:: Action item ::
Look below for the line containing "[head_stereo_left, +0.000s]"; from there through the line containing "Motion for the", both lines included, please set down each line exactly and nothing else.

**** Dataset section ****

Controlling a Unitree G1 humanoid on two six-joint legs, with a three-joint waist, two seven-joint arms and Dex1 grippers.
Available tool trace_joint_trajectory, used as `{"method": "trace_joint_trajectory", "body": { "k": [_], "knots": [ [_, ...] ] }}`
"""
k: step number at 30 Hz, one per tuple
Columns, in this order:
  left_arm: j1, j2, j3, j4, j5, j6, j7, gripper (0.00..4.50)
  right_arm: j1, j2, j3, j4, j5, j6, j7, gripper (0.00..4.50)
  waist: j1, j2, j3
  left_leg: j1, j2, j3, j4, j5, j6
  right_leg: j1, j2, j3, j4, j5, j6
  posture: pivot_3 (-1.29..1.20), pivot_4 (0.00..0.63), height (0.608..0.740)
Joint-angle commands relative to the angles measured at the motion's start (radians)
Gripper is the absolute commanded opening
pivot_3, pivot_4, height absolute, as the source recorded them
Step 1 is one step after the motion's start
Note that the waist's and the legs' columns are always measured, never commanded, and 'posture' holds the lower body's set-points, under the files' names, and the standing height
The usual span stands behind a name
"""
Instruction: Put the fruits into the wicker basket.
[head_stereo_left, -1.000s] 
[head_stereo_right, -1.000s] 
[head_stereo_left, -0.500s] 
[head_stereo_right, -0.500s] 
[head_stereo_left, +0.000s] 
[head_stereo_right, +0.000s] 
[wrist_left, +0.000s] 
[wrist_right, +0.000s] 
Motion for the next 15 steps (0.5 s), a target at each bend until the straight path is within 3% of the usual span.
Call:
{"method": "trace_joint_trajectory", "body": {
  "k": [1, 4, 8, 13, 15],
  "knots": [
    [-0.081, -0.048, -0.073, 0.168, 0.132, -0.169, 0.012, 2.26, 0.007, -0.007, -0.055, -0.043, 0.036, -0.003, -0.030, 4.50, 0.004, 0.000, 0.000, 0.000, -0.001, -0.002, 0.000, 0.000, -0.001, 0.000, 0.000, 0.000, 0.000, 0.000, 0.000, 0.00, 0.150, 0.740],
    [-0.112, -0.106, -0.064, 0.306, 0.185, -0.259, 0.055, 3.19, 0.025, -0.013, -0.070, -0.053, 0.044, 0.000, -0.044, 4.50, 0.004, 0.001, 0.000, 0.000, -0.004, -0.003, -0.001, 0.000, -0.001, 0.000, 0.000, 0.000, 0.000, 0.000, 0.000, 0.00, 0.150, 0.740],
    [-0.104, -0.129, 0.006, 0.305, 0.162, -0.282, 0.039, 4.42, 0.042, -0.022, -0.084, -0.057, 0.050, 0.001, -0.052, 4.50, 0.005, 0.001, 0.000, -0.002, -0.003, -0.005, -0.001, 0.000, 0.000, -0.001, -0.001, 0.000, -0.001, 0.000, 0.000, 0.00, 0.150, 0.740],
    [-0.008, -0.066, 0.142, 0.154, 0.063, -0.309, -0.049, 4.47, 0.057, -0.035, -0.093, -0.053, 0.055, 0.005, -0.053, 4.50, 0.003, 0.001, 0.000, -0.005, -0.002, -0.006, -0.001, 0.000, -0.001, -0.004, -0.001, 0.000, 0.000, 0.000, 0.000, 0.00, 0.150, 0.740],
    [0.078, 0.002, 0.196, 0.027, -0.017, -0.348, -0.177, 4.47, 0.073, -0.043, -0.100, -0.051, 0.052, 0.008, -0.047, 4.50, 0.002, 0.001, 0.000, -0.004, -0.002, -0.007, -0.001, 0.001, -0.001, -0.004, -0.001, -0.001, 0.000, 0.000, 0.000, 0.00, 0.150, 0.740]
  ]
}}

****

:: Response to the exercise ::
[head_stereo_left, +0.000s] 
[head_stereo_right, +0.000s] 
[wrist_left, +0.000s] 
[wrist_right, +0.000s] 
Motion for the next 15 steps (0.5 s), a target at each bend until the straight path is within 3% of the usual span.

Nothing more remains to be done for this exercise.